When the word "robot" appears in a line of the data below, list that line.

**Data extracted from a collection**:
=== Begin Enclosure ===

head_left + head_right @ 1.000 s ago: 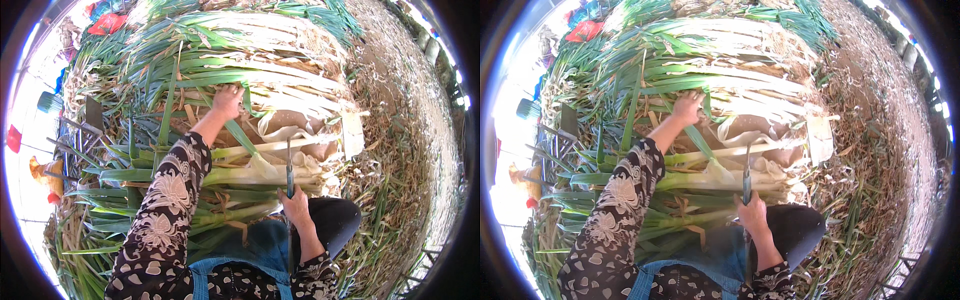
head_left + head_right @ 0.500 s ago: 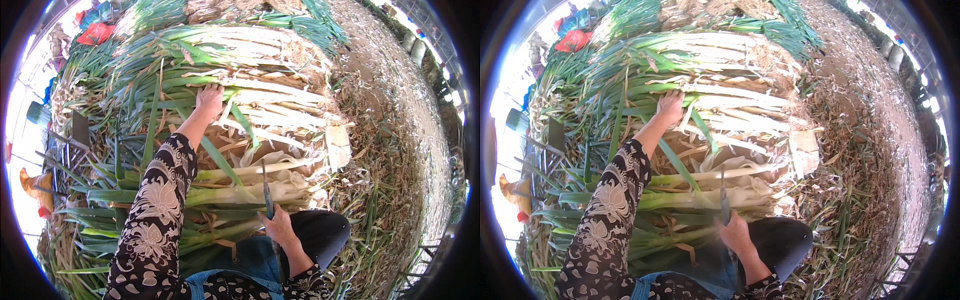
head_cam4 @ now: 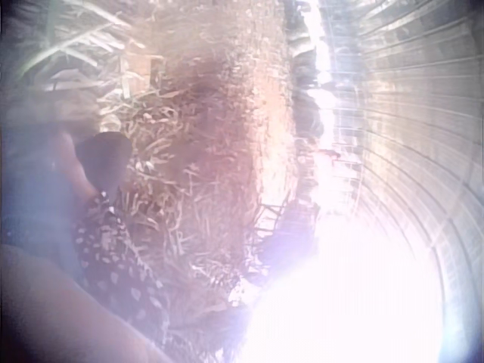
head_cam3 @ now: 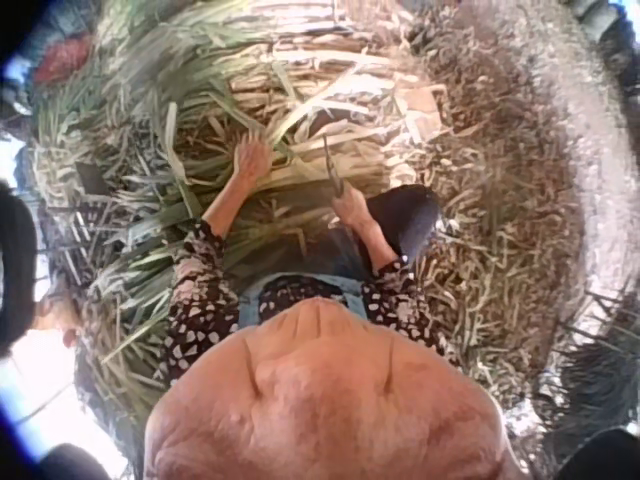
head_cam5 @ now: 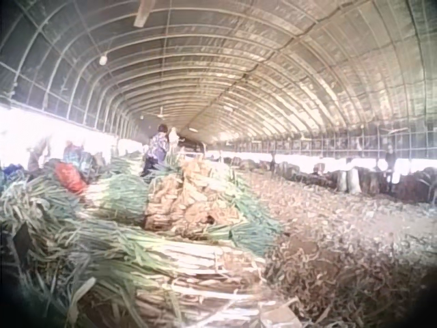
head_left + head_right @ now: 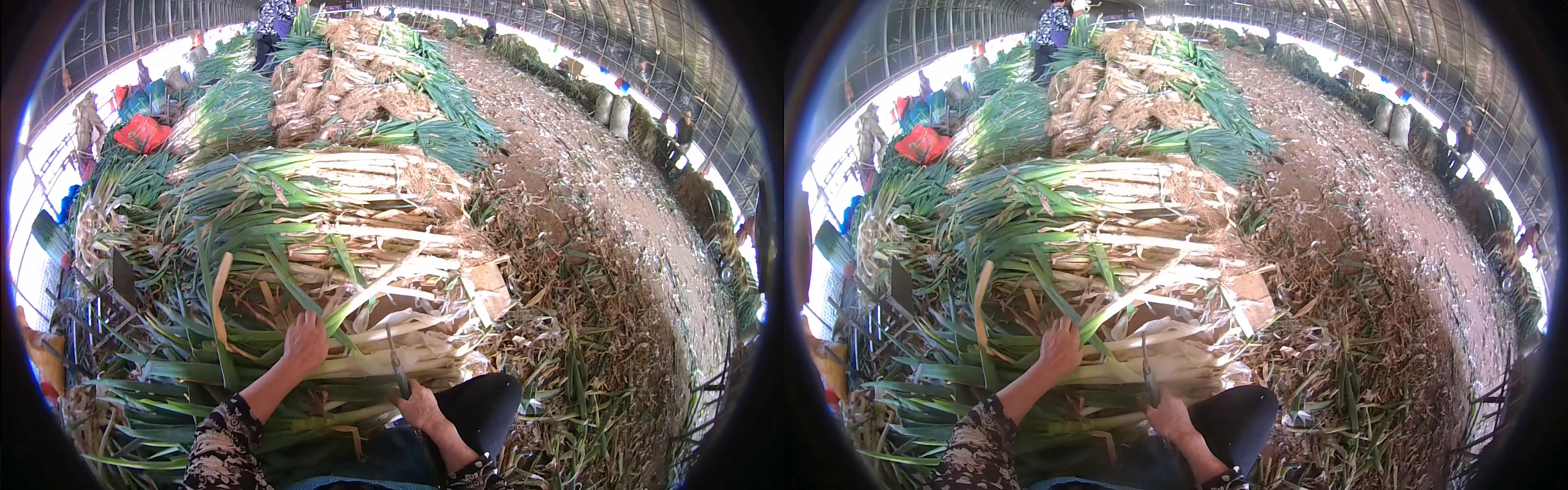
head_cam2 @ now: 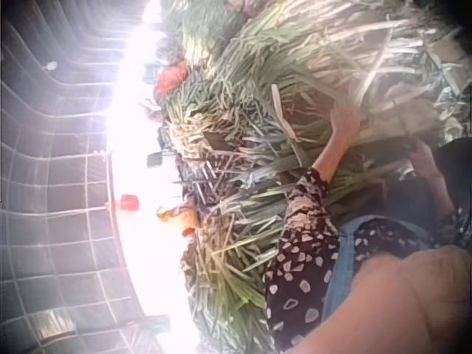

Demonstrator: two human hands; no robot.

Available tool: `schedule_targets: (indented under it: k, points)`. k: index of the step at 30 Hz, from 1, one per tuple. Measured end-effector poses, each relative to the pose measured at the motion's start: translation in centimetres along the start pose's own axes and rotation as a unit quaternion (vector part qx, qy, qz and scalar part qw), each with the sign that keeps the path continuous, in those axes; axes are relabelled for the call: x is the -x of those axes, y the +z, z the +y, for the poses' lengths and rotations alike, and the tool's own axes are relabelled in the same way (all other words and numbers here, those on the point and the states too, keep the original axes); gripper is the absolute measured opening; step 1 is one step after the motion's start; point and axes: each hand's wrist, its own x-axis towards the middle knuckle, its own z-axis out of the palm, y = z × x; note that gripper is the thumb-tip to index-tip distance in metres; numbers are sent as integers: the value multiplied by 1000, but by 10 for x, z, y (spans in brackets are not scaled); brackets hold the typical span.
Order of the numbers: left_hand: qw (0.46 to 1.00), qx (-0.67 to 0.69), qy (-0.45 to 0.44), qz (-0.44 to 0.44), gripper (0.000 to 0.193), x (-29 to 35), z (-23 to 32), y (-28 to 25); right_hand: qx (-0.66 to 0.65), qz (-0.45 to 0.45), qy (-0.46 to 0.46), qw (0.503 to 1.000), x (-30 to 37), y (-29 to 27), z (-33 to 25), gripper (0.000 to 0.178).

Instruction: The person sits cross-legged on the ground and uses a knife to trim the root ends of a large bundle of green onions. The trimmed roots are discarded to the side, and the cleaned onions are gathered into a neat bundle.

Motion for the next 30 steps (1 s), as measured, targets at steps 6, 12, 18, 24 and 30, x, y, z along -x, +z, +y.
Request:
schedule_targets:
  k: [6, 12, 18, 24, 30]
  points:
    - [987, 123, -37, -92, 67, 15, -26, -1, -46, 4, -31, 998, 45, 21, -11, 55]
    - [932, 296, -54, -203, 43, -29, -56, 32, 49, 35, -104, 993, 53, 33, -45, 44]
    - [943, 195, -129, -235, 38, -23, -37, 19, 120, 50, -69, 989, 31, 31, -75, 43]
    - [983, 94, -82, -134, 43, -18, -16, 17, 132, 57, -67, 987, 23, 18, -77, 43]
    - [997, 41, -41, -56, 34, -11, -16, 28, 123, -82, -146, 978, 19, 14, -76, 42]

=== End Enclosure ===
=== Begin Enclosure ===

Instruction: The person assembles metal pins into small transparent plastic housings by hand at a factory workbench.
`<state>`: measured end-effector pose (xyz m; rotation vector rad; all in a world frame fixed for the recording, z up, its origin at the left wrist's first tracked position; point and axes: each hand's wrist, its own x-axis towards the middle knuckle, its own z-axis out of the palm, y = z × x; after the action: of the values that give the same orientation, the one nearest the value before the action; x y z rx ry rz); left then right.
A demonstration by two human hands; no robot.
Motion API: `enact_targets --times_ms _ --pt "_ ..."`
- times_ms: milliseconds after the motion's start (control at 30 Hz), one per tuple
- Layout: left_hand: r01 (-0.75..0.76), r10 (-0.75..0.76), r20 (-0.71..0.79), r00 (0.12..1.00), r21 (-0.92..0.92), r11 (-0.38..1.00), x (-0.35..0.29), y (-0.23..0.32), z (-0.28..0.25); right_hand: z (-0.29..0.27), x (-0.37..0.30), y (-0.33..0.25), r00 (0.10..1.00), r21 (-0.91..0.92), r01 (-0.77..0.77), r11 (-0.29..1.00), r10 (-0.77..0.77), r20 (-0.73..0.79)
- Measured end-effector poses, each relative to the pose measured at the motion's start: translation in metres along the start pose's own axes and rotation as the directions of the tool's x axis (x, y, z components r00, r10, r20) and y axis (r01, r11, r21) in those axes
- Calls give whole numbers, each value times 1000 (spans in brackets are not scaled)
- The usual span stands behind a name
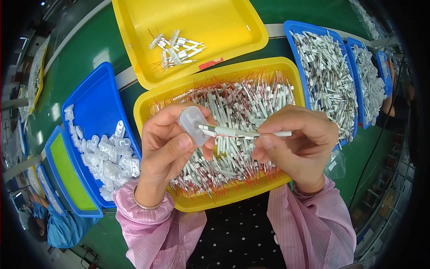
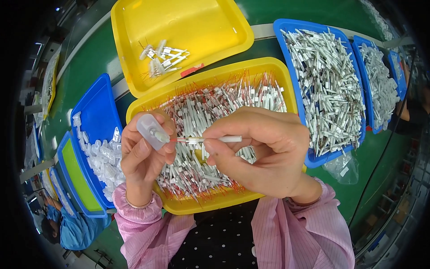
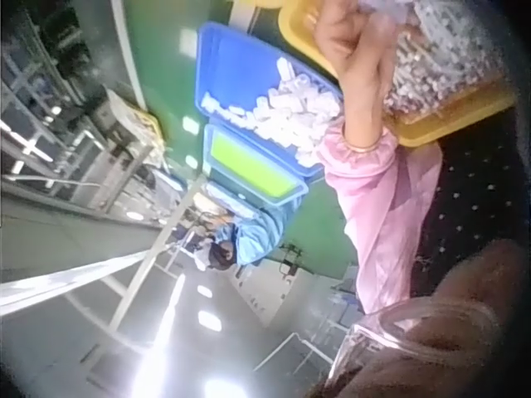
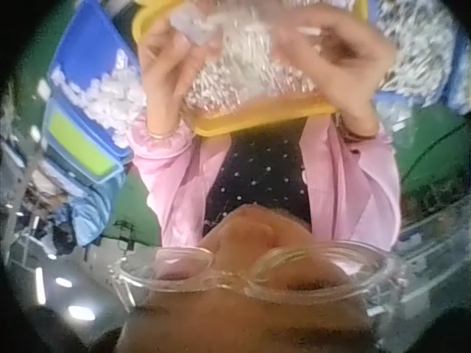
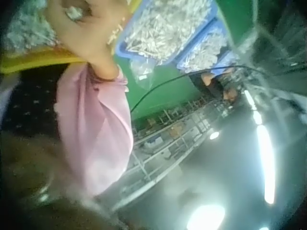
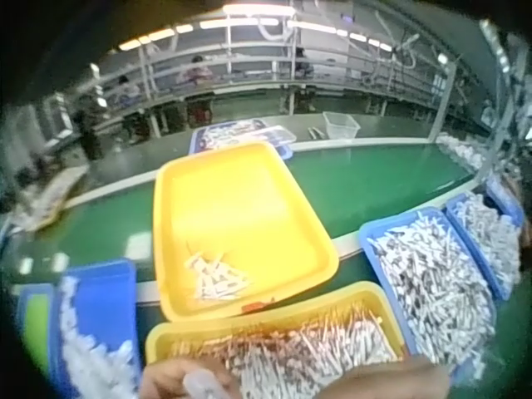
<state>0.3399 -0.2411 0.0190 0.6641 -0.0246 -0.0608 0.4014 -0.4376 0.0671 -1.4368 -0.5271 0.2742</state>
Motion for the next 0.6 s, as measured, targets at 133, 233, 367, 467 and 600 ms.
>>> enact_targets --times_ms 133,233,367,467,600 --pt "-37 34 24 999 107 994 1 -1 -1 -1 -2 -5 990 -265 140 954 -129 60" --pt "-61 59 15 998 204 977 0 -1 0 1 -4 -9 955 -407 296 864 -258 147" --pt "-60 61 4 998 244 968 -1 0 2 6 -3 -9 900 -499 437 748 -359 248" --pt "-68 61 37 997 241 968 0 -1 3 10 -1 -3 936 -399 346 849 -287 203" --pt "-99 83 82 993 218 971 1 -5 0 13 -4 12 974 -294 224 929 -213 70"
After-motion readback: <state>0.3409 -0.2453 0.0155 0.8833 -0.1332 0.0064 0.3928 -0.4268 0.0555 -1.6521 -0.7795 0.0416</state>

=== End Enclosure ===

**EXERCISE OUTPUT**:
Demonstrator: two human hands; no robot.
A demonstration by two human hands; no robot.

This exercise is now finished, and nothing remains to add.